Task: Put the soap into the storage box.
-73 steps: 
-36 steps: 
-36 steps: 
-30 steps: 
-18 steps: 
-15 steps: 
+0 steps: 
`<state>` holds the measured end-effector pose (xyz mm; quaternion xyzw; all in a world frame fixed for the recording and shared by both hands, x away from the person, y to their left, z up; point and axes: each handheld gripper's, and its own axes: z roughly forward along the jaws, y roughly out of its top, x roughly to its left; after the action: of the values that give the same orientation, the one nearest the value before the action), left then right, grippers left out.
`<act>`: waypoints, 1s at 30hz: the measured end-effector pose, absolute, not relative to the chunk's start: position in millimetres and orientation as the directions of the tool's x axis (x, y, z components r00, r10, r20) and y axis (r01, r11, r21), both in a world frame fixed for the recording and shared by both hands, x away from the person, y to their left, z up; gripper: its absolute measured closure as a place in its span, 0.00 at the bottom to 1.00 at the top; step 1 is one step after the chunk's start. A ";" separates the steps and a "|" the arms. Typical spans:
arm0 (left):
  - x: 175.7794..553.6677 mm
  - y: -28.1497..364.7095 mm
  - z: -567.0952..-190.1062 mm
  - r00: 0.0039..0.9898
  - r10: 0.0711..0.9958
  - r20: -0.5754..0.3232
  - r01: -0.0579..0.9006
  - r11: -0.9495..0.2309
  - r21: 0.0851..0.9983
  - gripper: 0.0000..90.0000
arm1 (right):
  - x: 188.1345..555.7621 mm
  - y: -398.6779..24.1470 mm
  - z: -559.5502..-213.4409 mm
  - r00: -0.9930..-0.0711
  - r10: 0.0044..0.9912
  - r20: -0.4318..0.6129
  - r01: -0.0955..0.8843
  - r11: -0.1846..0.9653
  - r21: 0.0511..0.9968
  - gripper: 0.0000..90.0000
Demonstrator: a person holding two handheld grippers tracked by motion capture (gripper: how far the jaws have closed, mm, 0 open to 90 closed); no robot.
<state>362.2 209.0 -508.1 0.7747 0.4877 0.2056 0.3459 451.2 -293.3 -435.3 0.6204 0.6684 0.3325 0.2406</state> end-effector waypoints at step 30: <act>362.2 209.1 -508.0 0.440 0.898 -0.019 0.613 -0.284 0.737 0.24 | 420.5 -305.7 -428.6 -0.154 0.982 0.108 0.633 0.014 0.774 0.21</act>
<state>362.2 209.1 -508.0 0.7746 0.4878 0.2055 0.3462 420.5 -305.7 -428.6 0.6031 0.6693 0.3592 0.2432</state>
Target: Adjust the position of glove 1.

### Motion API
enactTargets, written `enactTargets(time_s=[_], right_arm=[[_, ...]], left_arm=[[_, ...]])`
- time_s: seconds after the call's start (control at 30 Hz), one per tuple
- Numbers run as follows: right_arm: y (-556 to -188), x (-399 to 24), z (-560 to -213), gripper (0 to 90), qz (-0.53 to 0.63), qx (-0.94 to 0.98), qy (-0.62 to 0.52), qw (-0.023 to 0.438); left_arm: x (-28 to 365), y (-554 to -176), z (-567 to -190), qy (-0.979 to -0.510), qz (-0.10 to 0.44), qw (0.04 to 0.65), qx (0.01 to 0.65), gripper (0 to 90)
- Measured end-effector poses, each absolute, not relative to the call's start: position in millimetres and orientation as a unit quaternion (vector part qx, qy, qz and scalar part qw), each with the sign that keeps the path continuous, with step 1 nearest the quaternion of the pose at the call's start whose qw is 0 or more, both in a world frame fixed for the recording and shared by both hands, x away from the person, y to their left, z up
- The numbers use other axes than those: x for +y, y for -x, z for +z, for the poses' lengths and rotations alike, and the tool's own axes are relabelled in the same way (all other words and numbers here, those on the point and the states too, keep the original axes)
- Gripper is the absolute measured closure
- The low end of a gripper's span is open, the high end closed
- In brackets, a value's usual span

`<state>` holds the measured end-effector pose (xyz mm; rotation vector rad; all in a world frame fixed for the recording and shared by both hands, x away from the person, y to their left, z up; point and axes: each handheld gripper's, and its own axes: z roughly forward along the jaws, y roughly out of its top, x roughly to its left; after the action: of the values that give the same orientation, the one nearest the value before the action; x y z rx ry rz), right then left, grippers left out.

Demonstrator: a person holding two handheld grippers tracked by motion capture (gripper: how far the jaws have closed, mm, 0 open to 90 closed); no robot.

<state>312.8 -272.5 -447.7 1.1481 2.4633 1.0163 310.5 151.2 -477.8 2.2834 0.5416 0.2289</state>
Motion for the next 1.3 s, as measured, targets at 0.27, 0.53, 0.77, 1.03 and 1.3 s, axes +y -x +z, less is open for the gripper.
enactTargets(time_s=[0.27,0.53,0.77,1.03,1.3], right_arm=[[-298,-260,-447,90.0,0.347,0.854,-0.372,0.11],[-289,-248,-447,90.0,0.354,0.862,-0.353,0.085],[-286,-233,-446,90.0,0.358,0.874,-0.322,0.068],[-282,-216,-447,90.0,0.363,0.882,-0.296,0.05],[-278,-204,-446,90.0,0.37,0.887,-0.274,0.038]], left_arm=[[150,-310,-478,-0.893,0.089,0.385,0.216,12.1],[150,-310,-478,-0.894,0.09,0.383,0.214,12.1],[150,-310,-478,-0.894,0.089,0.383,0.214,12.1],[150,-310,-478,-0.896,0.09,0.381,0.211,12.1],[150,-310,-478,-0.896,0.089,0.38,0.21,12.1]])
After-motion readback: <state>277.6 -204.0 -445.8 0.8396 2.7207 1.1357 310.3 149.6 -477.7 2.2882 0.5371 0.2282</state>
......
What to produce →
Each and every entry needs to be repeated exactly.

Solution to this task →
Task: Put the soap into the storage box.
-73 steps: 
-36 steps: 
-36 steps: 
-30 steps: 
-18 steps: 
-15 steps: 
+0 steps: 
`<state>` holds the measured end-effector pose (xyz mm; quaternion xyzw; all in a world frame fixed for the recording and shared by both hands, x away from the person, y to their left, z up; point and axes: each handheld gripper's, and its own axes: z roughly forward along the jaws, y roughly out of its top, x roughly to its left; after the action: of the values that give the same orientation, the one nearest the value before the action), left then right, grippers left out.
`<act>`: waypoints, 1s at 30hz: the measured end-effector pose, absolute, not relative to the chunk's start: position in millimetres and orientation as the directions of the tool's x axis (x, y, z components r00, r10, r20) and y axis (r01, r11, r21), both in a world frame fixed for the recording and shared by both hands, x away from the person, y to their left, z up; gripper: its absolute measured closure as a place in its span, 0.00 at the bottom to 1.00 at the top; step 1 is one step after the chunk's start. A ";" separates the steps and a "|" the arms. Typical spans:
arm0 (left):
  - x: 175.7794..553.6677 mm
  - y: -28.1497..364.7095 mm
  - z: -567.0952..-190.1062 mm
  - r00: 0.0039..0.9898
  - r10: 0.0711..0.9958
  - r20: -0.5754..0.3232
  - r01: -0.0579..0.9006
  - r11: -0.9495..0.2309
  - r21: 0.0851..0.9983
  - gripper: 0.0000..90.0000
arm1 (right):
  - x: 188.1345..555.7621 mm
  - y: -398.6779..24.1470 mm
  - z: -559.5502..-213.4409 mm
  - r00: -0.9930..-0.0711
  - r10: 0.0044..0.9912
  - r20: -0.4318..0.6129
  - r01: -0.0955..0.8843
  - r11: -0.1846..0.9653
  - r21: 0.0511..0.9968
  - gripper: 0.0000..90.0000
Demonstrator: a person holding two handheld grippers tracked by motion capture (gripper: how far the jaws have closed, mm, 0 open to 90 closed); no robot.
<state>362.2 209.0 -508.1 0.7747 0.4877 0.2056 0.3459 451.2 -293.3 -435.3 0.6204 0.6684 0.3325 0.2406</state> end-effector waypoints at step 30: <act>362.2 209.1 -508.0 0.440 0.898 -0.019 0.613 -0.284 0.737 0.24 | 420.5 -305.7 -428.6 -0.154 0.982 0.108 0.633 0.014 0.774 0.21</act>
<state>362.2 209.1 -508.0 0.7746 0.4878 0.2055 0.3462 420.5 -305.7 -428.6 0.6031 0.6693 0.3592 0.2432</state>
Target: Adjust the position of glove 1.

### Motion API
enactTargets, written `enactTargets(time_s=[_], right_arm=[[_, ...]], left_arm=[[_, ...]])`
- time_s: seconds after the call's start (control at 30 Hz), one per tuple
- Numbers run as follows: right_arm: y (-556 to -188), x (-399 to 24), z (-560 to -213), gripper (0 to 90), qz (-0.53 to 0.63), qx (-0.94 to 0.98), qy (-0.62 to 0.52), qw (-0.023 to 0.438); left_arm: x (-28 to 365), y (-554 to -176), z (-567 to -190), qy (-0.979 to -0.510), qz (-0.10 to 0.44), qw (0.04 to 0.65), qx (0.01 to 0.65), gripper (0 to 90)
- Measured end-effector poses, each absolute, not relative to the call's start: position in millimetres and orientation as a unit quaternion (vector part qx, qy, qz and scalar part qw), each with the sign that keeps the path continuous, with step 1 nearest the quaternion of the pose at the call's start whose qw is 0 or more, both in a world frame fixed for the recording and shared by both hands, x away from the person, y to their left, z up
- The numbers use other axes than those: x for +y, y for -x, z for +z, for the poses' lengths and rotations alike, and the tool's own axes are relabelled in the same way (all other words and numbers here, those on the point and the states too, keep the original axes)
- Gripper is the absolute measured closure
- The low end of a gripper's span is open, the high end closed
- In brackets, a value's usual span

`<state>` holds the measured end-effector pose (xyz mm; rotation vector rad; all in a world frame fixed for the recording and shared by both hands, x away from the person, y to their left, z up; point and axes: each handheld gripper's, and its own axes: z roughly forward along the jaws, y roughly out of its top, x roughly to its left; after the action: of the values that give the same orientation, the one nearest the value before the action; x y z rx ry rz), right then left, grippers left out.

Demonstrator: a person holding two handheld grippers tracked by motion capture (gripper: how far the jaws have closed, mm, 0 open to 90 closed); no robot.

<state>312.8 -272.5 -447.7 1.1481 2.4633 1.0163 310.5 151.2 -477.8 2.2834 0.5416 0.2289</state>
Motion for the next 1.3 s, as measured, targets at 0.27, 0.53, 0.77, 1.03 and 1.3 s, axes +y -x +z, less is open for the gripper.
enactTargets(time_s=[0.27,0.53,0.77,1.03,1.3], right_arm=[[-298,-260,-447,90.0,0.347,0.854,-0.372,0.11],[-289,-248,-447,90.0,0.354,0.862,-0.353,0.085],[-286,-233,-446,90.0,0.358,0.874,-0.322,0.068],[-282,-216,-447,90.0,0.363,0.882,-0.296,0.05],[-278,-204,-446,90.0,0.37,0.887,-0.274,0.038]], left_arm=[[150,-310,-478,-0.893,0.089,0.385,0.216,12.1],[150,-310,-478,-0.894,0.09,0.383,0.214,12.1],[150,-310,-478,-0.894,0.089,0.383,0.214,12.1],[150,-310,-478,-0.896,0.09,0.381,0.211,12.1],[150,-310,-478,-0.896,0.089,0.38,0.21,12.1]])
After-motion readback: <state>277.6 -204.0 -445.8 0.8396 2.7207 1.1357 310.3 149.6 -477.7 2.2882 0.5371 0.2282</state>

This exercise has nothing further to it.